Potresti pensare che dopo essere rimasti in silenzio per 16 anni, i Cure avrebbero fretta di far andare avanti le cose. Ripensaci. Ci vogliono più di tre minuti di “Alone” – la prima canzone del loro nuovo album – prima di sentire finalmente la voce di Robert Smith. I Cure sono tornati, ma sicuramente alle loro condizioni.
L’album di otto tracce “Songs of a Lost World” è lussureggiante e profondamente orchestrale, gonfio e potente, con spesso diversi minuti di strumenti che suonano prima di ogni canto.
Ci sono testi malinconici e dolorosi che affrontano la mortalità e si chiedono dove sia andato il tempo. “Sono fuori al buio/mi chiedo/come sono diventato così vecchio”, canta Smith nell’ultima, tentacolare e straziante canzone.
“Songs of a Lost World” non è, infatti, di questo mondo. Nessuno dei brani dura meno di quattro minuti e l’ultimo supera i 10. In un’era in cui la musica è modellata per i microburst su TikTok, Smith è disinteressato. Lascia che le canzoni si prendano il loro tempo, senza fretta e in grado di respirare, con la bellezza delle melodie e degli strumenti che aprono la strada.
La prima e l’ultima canzone sono una conversazione, con la prima che afferma “Questa è la fine/Di ogni canzone che cantiamo/Solo” e la finale che fa eco al pensiero: “È tutto finito/Rimasto solo con niente/La fine di ogni canzone. ” C’è una conclusione che i fan troveranno angosciante.
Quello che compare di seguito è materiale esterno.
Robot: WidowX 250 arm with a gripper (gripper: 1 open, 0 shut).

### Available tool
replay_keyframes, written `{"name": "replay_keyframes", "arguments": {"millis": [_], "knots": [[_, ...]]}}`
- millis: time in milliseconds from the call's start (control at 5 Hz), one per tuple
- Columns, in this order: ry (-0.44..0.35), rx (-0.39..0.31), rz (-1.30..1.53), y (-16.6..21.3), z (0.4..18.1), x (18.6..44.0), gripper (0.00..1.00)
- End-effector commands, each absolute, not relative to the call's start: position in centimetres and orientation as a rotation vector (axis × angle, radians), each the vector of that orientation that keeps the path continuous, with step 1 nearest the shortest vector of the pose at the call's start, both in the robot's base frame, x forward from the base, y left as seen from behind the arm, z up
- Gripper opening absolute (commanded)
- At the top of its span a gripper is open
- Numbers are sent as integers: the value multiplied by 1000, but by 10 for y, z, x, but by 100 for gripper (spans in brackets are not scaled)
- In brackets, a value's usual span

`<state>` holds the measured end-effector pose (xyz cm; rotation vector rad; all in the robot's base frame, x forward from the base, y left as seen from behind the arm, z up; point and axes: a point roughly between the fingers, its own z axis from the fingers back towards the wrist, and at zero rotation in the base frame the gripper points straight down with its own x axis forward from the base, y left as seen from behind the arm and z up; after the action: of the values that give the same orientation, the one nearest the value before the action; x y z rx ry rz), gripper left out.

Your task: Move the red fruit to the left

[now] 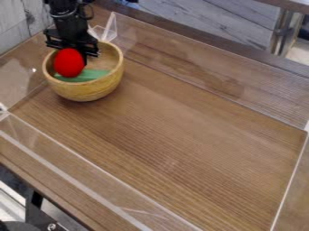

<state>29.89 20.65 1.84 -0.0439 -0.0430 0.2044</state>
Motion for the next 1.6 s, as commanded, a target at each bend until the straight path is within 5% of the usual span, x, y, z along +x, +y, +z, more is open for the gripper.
{"name": "replay_keyframes", "arguments": {"millis": [0, 1400], "knots": [[21, -72, 214, 200, 3, 290, 0], [136, -98, 253, 191, 6, 274, 0]]}}
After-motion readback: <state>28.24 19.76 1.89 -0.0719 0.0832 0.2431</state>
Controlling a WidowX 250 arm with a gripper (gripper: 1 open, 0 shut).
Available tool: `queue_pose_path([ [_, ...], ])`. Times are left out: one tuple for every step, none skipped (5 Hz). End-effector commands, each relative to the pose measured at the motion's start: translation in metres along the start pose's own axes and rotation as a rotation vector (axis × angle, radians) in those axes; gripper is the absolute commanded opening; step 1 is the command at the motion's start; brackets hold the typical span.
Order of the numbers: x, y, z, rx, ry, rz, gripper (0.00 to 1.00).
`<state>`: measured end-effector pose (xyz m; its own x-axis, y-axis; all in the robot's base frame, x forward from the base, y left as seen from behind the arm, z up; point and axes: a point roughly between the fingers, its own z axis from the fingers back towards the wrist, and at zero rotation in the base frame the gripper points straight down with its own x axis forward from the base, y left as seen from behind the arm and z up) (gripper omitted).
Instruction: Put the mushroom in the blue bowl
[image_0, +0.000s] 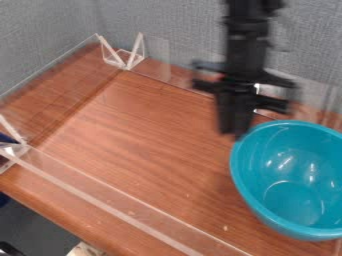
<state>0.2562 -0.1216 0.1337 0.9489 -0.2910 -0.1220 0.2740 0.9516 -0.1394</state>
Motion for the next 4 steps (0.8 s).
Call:
queue_pose_path([
  [0.007, -0.054, 0.040, 0.052, -0.090, -0.174, 0.00],
  [0.000, -0.058, 0.010, 0.055, -0.060, -0.249, 0.00],
  [-0.010, -0.055, -0.001, 0.054, -0.046, -0.249, 0.00],
  [-0.014, -0.052, -0.014, 0.054, -0.037, -0.245, 0.00],
])
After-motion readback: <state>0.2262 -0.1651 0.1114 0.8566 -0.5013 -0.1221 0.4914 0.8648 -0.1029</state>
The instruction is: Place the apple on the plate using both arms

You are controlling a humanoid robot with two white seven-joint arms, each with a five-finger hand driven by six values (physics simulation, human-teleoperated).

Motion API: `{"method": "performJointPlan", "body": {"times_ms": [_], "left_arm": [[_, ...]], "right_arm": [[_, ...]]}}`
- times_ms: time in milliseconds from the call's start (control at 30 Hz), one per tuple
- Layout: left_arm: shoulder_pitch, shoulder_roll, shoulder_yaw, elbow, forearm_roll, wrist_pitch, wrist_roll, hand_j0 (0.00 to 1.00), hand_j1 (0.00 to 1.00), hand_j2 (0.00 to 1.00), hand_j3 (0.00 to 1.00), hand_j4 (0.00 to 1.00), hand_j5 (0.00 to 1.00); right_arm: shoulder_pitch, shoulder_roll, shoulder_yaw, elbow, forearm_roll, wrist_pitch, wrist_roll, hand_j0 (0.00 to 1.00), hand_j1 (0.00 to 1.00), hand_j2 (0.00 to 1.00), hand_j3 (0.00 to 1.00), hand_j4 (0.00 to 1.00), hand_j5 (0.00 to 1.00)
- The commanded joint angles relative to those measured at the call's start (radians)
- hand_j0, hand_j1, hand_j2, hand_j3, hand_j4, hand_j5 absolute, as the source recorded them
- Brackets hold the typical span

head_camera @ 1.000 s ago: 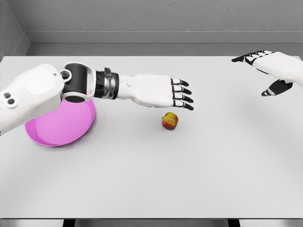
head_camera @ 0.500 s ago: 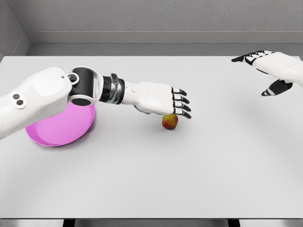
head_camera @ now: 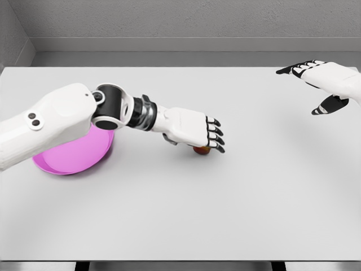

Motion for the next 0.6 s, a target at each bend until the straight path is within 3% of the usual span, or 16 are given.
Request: {"method": "performJointPlan", "body": {"times_ms": [0, 567], "left_arm": [[0.000, -0.011, 0.003, 0.000, 0.005, 0.001, -0.009, 1.00, 1.00, 1.00, 1.00, 1.00, 1.00], [-0.005, -0.095, -0.004, 0.148, -0.001, 0.001, -0.038, 1.00, 1.00, 1.00, 1.00, 1.00, 1.00]], "right_arm": [[0.000, -0.001, 0.000, 0.000, -0.001, 0.000, 0.000, 1.00, 1.00, 1.00, 1.00, 1.00, 1.00], [0.000, -0.003, 0.000, 0.000, -0.001, 0.000, 0.000, 1.00, 1.00, 1.00, 1.00, 1.00, 1.00]]}}
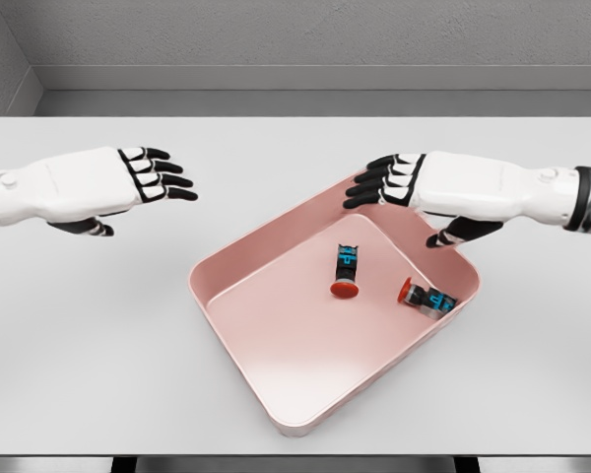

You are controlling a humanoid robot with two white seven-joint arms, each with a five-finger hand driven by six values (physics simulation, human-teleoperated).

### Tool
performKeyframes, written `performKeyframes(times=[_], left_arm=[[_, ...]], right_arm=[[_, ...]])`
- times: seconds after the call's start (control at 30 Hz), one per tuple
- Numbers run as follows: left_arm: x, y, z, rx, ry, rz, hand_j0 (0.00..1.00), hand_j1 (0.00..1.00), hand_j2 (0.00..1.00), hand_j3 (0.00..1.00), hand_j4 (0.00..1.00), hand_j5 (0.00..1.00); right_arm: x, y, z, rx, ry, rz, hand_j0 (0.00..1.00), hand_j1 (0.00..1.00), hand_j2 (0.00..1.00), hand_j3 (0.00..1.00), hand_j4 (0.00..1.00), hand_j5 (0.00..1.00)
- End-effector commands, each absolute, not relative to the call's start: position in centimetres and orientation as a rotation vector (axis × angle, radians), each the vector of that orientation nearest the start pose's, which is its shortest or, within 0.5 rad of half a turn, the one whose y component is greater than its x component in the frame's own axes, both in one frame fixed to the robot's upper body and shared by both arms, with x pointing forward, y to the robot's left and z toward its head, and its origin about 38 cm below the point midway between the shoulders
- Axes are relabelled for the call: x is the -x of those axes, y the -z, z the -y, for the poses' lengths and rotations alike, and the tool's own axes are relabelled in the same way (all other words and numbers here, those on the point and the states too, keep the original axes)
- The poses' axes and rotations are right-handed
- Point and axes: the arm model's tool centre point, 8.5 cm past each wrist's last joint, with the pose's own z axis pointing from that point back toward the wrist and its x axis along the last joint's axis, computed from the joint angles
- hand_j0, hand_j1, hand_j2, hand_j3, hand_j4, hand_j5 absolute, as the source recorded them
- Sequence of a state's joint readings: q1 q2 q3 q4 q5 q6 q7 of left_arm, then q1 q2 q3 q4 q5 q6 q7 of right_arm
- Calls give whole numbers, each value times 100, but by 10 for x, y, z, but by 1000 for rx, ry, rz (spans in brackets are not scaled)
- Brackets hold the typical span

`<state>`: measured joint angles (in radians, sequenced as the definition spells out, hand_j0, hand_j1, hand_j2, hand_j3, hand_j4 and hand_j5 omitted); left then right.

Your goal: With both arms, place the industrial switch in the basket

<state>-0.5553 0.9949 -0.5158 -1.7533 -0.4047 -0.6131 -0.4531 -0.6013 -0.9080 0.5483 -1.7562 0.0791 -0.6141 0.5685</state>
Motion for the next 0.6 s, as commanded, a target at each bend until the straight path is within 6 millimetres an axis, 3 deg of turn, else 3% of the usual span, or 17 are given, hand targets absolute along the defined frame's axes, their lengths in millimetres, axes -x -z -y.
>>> performKeyframes(times=[0.0,0.1,0.37,0.57], left_arm=[[-382,-276,-298,679,-2833,-1944,100,100,100,100,100,100],[-382,-276,-299,681,-2836,-1941,100,100,100,100,100,100],[-381,-276,-300,676,-2840,-1944,100,100,100,100,100,100],[-380,-273,-301,663,-2852,-1946,100,100,100,100,100,100]], right_arm=[[-379,-305,282,-326,2712,-2275,100,100,100,100,100,100],[-379,-317,295,-408,2686,-2300,100,100,100,100,100,100],[-369,-298,316,-425,2714,-2386,100,100,100,100,100,100],[-368,-296,319,-427,2721,-2393,100,100,100,100,100,100]])
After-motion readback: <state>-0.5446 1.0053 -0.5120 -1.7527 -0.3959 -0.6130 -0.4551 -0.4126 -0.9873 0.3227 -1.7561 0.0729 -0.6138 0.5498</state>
L’album è il primo dei Cure da “4:13 Dream” del 2008, anche se Smith ha fatto musica, inclusa una fantastica collaborazione con CHVRCHES. Otto nuove canzoni non sembrano molte, ma sono tutte ricche e soddisfacenti.
Uno dei momenti salienti è “I Can Never Say Goodbye”, in cui un semplice e insistente suono di pianoforte è circondato da un suono svolazzante di chitarra mentre Smith fa i conti con la morte di suo fratello. La band diventa anche cinematografica con “And Nothing Is Forever”, che ha una brillante atmosfera orchestrale di Aaron Copland, mentre “Warsong” è un dissonante e pungente downer che conclude “siamo nati per la guerra”.
“All I Ever Am” è costruito su una batteria interessante, un pianoforte vigoroso e chitarre fuzzy, un’ondata luminosa di musica con i consueti testi cupi di Smith: “Tutto quello che ho mai sono/In qualche modo non è mai del tutto/Tutto quello che sono adesso.” È il classico The Cure e tuttavia non è entusiasmante.
Siamo in un’era in cui le band degli anni ’80 riemergono come cicale – Tears for Fears, Crowded House, The, Pet Shop Boys, Duran Duran, tra questi – ma “Songs of a Lost World” non è un tentativo di riconquistare “Friday Sono innamorato” o “In Between Days”. È un enorme passo avanti. È il miglior album dei Cure dai tempi di “Disintegration”. Si spera che ce ne saranno altri.